C’est dans l’une des chansons les plus connues de la grande Dalida qu’on apprend que, dans un village pas très loin de Napoli, un certain Gigi causait tant d’émoi auprès des dames que la veuve du Colonel ne porta plus le deuil parce que Gigi n’aimait pas le noir, afin de s’attirer ses faveurs en un geste authentiquement iconoclaste. Braver cette coutume séculaire dans l’Italie du milieu du vingtième siècle était tout simplement provocant !
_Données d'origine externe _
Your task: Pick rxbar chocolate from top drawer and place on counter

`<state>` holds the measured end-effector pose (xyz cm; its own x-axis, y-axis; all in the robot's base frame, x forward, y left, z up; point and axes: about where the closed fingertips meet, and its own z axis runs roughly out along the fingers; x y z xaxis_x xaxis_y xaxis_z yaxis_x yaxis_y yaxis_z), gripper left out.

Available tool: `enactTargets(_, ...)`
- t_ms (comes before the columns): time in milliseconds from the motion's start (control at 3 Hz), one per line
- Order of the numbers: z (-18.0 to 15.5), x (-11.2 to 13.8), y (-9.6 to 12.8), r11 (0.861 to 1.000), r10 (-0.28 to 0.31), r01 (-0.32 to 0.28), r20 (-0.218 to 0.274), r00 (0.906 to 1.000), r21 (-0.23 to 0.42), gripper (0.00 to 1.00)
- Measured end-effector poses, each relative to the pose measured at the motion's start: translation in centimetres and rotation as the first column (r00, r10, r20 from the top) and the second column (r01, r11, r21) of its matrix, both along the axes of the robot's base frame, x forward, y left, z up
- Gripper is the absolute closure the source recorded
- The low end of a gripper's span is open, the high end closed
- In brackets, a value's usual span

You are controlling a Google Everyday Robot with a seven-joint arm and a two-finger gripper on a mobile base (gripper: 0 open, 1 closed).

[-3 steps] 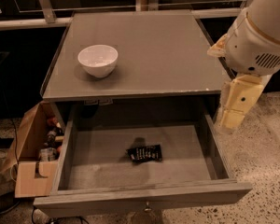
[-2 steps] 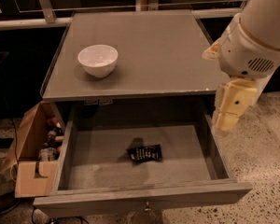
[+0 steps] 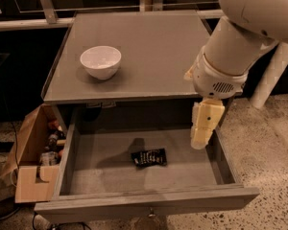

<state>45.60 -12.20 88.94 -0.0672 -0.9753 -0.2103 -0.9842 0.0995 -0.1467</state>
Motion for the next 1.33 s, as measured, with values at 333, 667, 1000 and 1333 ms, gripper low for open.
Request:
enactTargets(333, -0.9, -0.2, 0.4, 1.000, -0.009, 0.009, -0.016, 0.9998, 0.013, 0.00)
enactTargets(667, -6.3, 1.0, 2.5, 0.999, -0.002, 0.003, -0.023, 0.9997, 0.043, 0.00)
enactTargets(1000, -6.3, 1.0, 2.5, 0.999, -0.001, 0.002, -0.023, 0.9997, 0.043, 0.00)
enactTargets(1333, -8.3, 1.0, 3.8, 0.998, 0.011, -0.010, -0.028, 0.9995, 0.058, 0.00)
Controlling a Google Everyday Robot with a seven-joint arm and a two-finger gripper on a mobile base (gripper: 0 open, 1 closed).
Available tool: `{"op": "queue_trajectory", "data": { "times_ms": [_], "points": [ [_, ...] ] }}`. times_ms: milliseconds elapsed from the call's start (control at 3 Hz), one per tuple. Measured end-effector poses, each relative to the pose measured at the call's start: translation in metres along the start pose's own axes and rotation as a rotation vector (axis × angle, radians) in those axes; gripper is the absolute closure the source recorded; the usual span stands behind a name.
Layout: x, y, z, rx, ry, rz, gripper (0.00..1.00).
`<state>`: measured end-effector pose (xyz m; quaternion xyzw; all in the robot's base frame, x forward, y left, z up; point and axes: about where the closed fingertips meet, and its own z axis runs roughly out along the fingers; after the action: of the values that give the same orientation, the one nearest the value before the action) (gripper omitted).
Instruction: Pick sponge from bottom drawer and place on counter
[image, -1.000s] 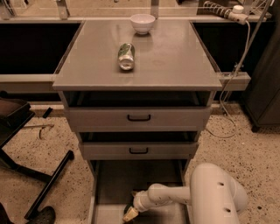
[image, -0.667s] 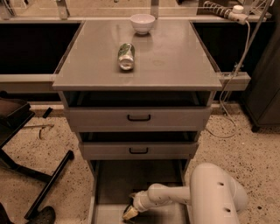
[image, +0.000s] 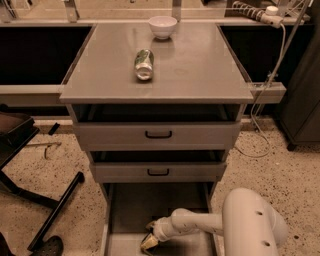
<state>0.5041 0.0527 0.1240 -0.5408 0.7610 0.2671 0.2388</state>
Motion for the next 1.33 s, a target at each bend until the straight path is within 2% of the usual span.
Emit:
{"op": "queue_trajectory", "data": {
  "times_ms": [333, 667, 1000, 1333],
  "points": [
    [-0.022, -0.009, -0.032, -0.015, -0.078, 0.02, 1.0],
    [-0.048, -0.02, -0.081, -0.055, -0.176, 0.048, 1.0],
    [-0.074, -0.023, -0.132, -0.09, -0.198, 0.028, 1.0],
    [-0.074, -0.023, -0.131, -0.09, -0.198, 0.028, 1.0]
  ]
}}
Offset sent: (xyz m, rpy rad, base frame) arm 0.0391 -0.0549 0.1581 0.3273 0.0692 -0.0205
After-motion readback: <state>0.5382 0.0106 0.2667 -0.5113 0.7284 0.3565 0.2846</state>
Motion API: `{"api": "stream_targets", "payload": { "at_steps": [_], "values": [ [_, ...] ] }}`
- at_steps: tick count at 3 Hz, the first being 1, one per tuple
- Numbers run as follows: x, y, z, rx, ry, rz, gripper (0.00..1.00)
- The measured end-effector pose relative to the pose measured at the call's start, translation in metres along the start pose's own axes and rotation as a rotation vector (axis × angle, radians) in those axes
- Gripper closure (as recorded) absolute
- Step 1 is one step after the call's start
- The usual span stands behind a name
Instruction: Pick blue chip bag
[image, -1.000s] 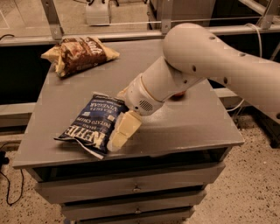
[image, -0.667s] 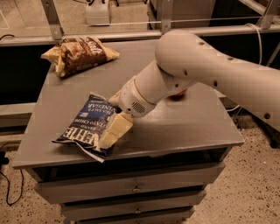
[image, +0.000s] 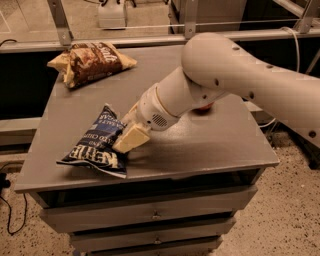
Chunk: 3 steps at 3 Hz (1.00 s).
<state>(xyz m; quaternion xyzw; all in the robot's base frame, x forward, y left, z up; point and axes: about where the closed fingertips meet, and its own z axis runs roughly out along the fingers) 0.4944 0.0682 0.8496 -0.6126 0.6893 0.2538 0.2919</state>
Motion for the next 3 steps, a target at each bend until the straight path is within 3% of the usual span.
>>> {"api": "stream_targets", "payload": {
  "at_steps": [1,2,3],
  "values": [
    [-0.016,-0.008,-0.026,0.047,-0.048,-0.029,0.87],
    [-0.047,-0.027,-0.058,0.096,-0.119,-0.072,1.00],
    [-0.077,-0.054,-0.095,0.140,-0.199,-0.068,1.00]
  ]
}}
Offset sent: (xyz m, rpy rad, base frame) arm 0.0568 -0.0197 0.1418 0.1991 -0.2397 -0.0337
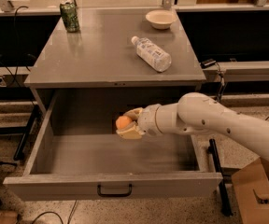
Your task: Pick orange from top drawer and place on counter
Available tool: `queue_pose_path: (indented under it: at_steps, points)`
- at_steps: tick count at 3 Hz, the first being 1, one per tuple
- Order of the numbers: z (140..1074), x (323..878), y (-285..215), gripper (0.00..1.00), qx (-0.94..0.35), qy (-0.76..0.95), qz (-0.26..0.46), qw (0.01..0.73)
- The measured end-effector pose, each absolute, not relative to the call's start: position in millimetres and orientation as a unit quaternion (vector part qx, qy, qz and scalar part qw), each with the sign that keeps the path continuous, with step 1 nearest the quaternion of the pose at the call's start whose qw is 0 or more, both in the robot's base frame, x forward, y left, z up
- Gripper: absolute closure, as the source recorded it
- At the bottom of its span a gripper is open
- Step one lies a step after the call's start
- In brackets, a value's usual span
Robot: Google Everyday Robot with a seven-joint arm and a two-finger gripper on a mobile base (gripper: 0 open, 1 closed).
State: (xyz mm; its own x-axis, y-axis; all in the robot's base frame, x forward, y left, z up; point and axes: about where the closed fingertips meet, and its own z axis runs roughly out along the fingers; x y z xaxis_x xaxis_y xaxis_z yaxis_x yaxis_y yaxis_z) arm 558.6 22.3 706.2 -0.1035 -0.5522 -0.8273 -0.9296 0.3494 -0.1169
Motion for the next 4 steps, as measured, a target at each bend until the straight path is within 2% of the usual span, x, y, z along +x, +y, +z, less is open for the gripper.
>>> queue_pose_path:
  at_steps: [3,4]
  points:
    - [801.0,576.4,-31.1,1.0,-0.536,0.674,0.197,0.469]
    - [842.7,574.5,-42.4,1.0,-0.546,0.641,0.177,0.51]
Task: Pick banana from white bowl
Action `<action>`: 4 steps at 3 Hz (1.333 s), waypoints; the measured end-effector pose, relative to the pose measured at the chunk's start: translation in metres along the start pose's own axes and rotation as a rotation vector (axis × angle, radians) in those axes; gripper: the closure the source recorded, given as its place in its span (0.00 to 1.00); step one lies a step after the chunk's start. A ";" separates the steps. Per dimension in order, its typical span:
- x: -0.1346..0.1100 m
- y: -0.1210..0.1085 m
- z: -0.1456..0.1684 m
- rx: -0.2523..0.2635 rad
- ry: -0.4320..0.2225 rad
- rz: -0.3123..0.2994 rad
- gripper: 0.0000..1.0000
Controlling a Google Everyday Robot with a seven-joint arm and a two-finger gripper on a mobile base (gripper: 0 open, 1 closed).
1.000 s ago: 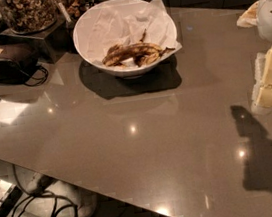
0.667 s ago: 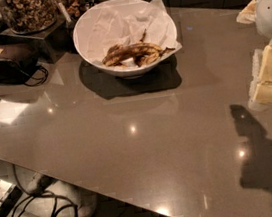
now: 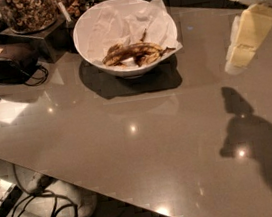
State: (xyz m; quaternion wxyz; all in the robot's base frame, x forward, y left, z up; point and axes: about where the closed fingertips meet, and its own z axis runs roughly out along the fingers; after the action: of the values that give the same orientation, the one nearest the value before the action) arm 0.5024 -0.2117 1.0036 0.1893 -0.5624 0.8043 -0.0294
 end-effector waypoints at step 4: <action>-0.011 -0.041 0.046 -0.054 0.044 0.161 0.00</action>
Offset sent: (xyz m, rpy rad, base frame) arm 0.0216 -0.0096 -0.0282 -0.0363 0.1782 -0.1622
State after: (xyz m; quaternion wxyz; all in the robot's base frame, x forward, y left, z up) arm 0.5576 -0.2088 0.9747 0.1584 -0.5001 0.8514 -0.0047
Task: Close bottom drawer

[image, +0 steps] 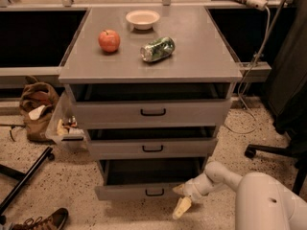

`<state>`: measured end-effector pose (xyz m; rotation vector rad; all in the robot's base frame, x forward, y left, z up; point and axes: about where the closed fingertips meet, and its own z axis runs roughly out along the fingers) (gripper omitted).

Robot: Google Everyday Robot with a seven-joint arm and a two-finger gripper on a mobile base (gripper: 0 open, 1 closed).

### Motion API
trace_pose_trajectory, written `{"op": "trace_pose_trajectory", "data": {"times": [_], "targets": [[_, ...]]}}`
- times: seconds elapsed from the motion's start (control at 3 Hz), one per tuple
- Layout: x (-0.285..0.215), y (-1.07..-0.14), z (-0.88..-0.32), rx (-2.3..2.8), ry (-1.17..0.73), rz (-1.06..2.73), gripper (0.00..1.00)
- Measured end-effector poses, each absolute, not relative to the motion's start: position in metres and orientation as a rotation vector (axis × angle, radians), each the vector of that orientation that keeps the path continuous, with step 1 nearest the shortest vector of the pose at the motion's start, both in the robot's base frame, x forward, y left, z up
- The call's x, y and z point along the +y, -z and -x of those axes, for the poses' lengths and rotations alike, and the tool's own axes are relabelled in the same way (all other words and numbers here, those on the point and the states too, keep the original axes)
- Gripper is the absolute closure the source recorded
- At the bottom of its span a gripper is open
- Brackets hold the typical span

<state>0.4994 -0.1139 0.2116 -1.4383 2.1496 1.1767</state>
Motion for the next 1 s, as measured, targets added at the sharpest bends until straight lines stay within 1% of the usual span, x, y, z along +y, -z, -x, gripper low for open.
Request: {"op": "trace_pose_trajectory", "data": {"times": [0.33, 0.67, 1.0], "targets": [[-0.104, -0.209, -0.534, 2.146, -1.174, 1.459, 0.0], [-0.08, -0.204, -0.572, 2.107, -1.179, 1.499, 0.0], [-0.079, -0.204, -0.573, 2.105, -1.176, 1.499, 0.0]]}}
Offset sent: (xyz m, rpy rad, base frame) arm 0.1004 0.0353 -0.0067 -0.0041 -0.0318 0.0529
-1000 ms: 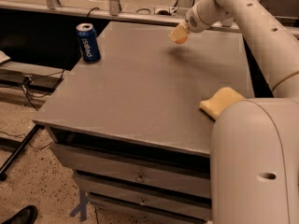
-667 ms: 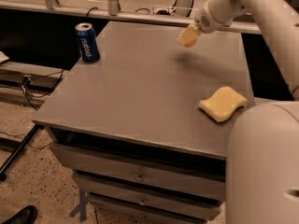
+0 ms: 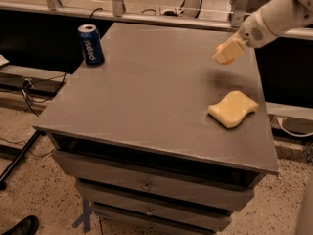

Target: Move orange near sponge

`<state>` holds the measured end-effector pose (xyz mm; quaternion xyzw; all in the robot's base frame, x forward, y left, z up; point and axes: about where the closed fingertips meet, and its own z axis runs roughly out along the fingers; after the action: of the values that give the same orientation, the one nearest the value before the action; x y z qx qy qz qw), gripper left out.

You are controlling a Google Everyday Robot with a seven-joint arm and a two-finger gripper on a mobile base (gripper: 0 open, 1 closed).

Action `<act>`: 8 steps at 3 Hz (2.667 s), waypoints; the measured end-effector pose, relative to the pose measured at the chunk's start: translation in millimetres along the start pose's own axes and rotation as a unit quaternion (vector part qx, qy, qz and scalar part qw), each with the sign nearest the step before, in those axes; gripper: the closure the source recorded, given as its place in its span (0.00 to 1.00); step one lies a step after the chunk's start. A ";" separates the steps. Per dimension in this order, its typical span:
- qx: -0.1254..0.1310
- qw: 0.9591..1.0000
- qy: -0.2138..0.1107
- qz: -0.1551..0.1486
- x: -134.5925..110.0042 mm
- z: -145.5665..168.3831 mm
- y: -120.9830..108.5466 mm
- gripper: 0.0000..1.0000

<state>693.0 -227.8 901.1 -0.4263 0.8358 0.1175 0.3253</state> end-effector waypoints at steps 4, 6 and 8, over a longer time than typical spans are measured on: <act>-0.095 0.993 -0.074 0.015 60.9 -14.2 81.5 0.84; -0.124 0.987 -0.098 0.029 59.5 5.4 110.2 0.38; -0.133 0.984 -0.112 0.034 60.7 4.1 123.0 0.00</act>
Offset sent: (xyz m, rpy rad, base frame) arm -0.1099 -0.0239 -0.0206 0.1928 0.0198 0.0976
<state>572.0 -189.7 848.9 -0.4215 0.7851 0.2855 0.3527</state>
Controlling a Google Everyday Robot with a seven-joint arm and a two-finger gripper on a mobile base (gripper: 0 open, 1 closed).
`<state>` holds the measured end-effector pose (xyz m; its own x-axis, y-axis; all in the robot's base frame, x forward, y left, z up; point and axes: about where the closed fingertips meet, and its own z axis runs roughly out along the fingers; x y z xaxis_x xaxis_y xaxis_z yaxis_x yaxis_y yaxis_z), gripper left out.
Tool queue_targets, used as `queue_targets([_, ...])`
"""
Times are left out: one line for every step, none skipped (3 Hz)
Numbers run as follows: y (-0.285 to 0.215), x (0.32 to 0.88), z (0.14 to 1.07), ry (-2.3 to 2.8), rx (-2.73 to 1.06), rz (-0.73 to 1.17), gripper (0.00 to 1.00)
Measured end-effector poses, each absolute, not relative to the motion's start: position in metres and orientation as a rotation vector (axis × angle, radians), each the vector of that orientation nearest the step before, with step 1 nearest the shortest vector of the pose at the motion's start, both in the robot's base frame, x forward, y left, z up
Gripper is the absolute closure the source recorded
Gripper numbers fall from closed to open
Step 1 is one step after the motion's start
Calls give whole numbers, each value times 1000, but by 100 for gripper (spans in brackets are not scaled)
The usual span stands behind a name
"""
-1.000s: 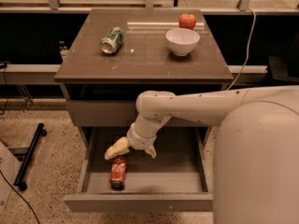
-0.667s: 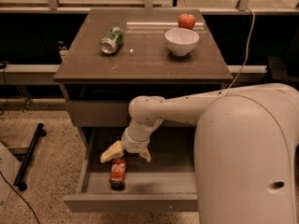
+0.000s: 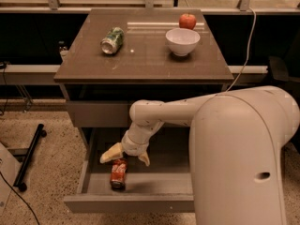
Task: Pick coke can from middle drawer and place on counter
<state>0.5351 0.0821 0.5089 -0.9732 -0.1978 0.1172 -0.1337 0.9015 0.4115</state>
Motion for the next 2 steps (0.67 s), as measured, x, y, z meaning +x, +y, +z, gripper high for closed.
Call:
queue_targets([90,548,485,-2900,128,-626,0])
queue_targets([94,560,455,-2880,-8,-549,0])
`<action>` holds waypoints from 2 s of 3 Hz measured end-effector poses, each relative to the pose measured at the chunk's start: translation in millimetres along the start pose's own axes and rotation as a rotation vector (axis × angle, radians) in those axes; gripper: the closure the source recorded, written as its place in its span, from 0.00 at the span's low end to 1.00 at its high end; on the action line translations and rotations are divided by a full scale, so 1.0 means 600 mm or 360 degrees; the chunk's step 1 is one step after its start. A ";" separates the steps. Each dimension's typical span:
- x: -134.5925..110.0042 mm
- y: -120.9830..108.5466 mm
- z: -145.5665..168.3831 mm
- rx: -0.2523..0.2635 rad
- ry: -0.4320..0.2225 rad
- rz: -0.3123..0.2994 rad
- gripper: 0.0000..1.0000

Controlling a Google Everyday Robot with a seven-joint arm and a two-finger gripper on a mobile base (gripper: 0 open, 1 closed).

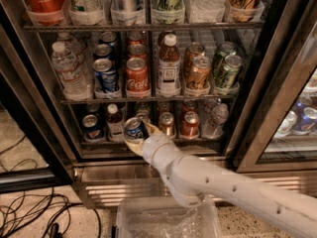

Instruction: Pick pepsi can from bottom shelf of fridge

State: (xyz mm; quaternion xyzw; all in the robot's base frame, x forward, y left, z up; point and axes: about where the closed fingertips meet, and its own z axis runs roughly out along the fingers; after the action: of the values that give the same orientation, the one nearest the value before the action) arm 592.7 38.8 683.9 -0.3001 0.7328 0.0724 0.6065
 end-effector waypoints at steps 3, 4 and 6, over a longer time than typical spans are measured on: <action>-0.010 -0.073 -0.046 -0.0346 0.0057 0.0048 1.00; -0.009 -0.081 -0.055 -0.0500 0.0065 0.0021 1.00; -0.020 0.000 -0.131 -0.0964 0.0036 -0.0057 1.00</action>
Offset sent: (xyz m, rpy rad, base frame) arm -0.0313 -0.0237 0.0378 0.0975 0.1195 0.3547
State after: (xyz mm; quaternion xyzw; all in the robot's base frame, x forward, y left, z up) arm 527.3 6.2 714.7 -0.4809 0.6792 0.2736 0.4823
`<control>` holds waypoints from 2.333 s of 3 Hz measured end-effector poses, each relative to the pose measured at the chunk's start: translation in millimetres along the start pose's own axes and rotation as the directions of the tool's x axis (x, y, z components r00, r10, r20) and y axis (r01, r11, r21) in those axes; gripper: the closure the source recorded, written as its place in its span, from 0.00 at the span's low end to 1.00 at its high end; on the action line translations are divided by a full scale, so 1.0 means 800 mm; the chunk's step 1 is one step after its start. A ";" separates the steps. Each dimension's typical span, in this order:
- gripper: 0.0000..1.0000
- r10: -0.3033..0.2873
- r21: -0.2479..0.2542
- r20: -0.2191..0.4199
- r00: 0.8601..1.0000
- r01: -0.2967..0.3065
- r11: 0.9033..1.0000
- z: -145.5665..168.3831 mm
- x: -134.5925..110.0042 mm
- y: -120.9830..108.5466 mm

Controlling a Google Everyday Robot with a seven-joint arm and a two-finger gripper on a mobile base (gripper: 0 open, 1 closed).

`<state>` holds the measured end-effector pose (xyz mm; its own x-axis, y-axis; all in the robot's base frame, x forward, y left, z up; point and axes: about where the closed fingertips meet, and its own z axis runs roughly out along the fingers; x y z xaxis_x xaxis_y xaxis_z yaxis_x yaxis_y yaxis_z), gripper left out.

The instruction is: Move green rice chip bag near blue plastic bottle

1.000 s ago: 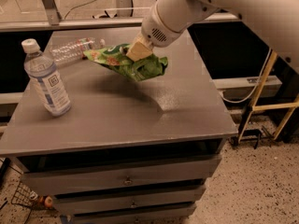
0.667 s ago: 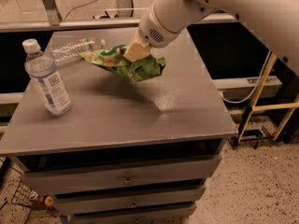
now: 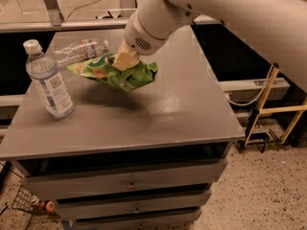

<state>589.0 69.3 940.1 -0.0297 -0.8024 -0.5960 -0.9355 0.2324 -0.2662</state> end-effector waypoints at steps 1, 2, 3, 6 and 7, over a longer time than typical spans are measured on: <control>1.00 -0.074 -0.043 -0.027 0.997 0.073 0.996 0.027 -0.020 0.041; 1.00 -0.107 -0.078 -0.041 0.993 0.104 0.992 0.045 -0.027 0.062; 1.00 -0.103 -0.114 -0.045 0.994 0.098 0.989 0.065 -0.020 0.072; 0.31 -0.111 -0.119 -0.046 0.993 0.105 0.987 0.066 -0.022 0.077; 0.07 -0.114 -0.120 -0.046 0.992 0.107 0.987 0.066 -0.024 0.078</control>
Offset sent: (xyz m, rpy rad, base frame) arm -0.0440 0.0652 -0.0423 -0.1044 0.0301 0.1563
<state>549.7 128.1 894.5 0.0606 -0.8478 -0.5269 -0.9687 0.0774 -0.2360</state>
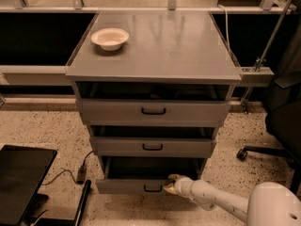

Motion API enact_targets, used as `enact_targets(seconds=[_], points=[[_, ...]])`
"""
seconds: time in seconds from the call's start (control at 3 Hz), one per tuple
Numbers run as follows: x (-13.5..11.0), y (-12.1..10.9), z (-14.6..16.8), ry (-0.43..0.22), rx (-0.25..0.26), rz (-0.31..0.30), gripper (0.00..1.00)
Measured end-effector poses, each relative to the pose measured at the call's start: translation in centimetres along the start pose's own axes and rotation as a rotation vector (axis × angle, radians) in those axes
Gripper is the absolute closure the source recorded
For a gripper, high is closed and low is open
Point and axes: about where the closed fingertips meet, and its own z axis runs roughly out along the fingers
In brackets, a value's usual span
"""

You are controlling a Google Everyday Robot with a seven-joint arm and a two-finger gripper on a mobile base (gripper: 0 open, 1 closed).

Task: Open bottom drawer

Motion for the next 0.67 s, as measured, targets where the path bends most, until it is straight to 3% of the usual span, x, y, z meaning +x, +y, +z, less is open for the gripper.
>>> enact_targets(seconds=[0.33, 0.67], points=[[0.99, 1.79, -0.93, 0.003, 0.005, 0.025, 1.0], [0.63, 1.72, -1.33, 0.003, 0.005, 0.025, 1.0]])
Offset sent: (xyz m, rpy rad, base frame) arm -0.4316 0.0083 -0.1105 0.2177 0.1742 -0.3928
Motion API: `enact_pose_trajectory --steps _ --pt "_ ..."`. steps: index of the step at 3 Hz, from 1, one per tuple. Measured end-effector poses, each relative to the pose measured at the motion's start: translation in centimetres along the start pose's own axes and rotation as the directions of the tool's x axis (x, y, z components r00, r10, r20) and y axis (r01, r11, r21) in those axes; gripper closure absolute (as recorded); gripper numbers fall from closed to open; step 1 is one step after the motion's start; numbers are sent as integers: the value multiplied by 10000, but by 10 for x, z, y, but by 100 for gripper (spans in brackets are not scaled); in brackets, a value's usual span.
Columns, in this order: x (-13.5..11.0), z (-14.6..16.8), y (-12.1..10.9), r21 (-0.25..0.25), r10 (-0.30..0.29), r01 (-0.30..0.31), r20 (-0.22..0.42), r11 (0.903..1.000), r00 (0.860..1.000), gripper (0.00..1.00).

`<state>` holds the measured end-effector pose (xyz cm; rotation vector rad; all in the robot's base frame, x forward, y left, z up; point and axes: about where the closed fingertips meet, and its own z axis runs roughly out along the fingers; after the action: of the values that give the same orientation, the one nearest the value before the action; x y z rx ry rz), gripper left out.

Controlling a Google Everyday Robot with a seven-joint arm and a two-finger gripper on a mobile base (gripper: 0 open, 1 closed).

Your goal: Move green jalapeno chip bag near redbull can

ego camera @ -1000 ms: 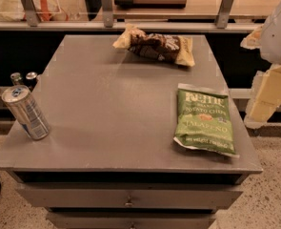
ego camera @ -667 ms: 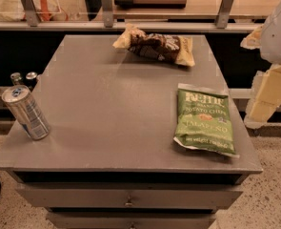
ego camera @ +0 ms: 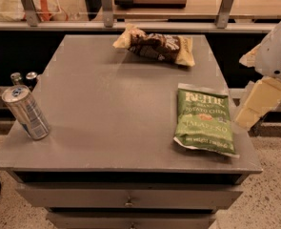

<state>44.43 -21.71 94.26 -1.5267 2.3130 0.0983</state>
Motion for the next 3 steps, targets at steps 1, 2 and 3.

Nous ne nous interrogerons évidemment pas ici sur les motivations intimes de la veuve du Colonel pour rompre avec la tradition, mais plutôt sur cette tradition elle-même, que l’on a tendance à tenir pour acquise : l’association du noir avec le deuil et l’espace funéraire, du moins en occident. Et allez savoir pourquoi la période de deuil ostensible était toujours plus longue pour la femme que pour l’homme.

Autrefois, en France, on appelait reines blanches les femmes qui perdaient leur roi de mari, tant le blanc était associé au deuil. D’ailleurs, leur veuvage commençait par le port de vêtements blancs, tandis que les rois veufs s’habillaient en violet.

C’est Anne de Bretagne qui instaura la mode du noir comme couleur de deuil lorsqu’elle perdit son premier enfant en 1495, puis son mari Charles XIII, trois ans plus tard. Ce sont les couleurs sombres et austères des vêtements bretons de l’époque qui l’ont inspirée. Mais les textiles noirs étaient alors très rares, car les teinturiers devaient s’approvisionner en extraits de noyer – un arbre peu cultivé, car on le disait néfaste pour les plantations le jouxtant – et en noix de galle provenant d’Afrique, donc très chères. C’est peut-être un peu par snobisme que la bonne Anne a voulu changer la coutume, car ce n’était pas le premier venu qui pouvait s’offrir du noir.

Anne de Bretagne en 1495, en deuil de son 1er fils est vêtu de noir. (source : Getty)

Par la suite, Catherine de Médicis, endeuillée de huit de ses enfants et de son mari Henri II, ainsi que Marie de Médicis et Anne d’Autriche, reprirent l’initiative d’Anne de Bretagne. C’est ainsi que le noir vint à s’imposer comme couleur naturelle du deuil, entraînant dans son sillage une prospérité inattendue pour les teinturiers ayant des contacts en Afrique. Si le blanc pouvait rappeler la pâleur cadavérique et/ou la lumière céleste, le noir, lui, symbolisait – dans le même ordre d’idée – les yeux fermés et l’absence de lumière sous la terre.

Dans les traditions bouddhistes et hindouistes, le blanc est à l’honneur lors du deuil, tout comme chez les Papous et les aborigènes australiens, qui se maquillent de boue blanchâtre pour leurs rituels funéraires. Chez les Japonais, le noir et le blanc sont utilisés ensemble, alors qu’en Chine, on privilégie le blanc et parfois le rouge. Les Philippins mettent le jaune à l’honneur et les Iraniens préfèrent le bleu. Chez les catholiques, le violet s’impose comme couleur liturgique pour la messe des morts. Paul VI a décrété en 1969 qu’elle rappelle la pénitence, l’attente et le deuil. Le noir est aussi de mise.

Si la femme du Colonel avait eu la bonne idée de naître en Asie du Sud-Est, elle n’aurait pas eu besoin de faire une entorse à une tradition. Il n’en demeure pas moins qu’en flirtant avec le beau Gigi, elle a tout de même scandaleusement enfreint le corollaire funéraire s’appliquant à l’épouse survivante : le délai de viduité. En effet, ce délai, en vigueur jusqu’en 2004 en France, imposait une période de carence pendant laquelle la veuve ne devait pas contracter de mariage. D’une durée de 300 jours, ce délai exigeait de plus de la veuve le port en tous lieux des habits de deuil.

Mais notons bien que, dans la chanson, grâce à la riche Américaine qui corrompait Gigi, la veuve du Colonel ferma ses persiennes et reprit le deuil.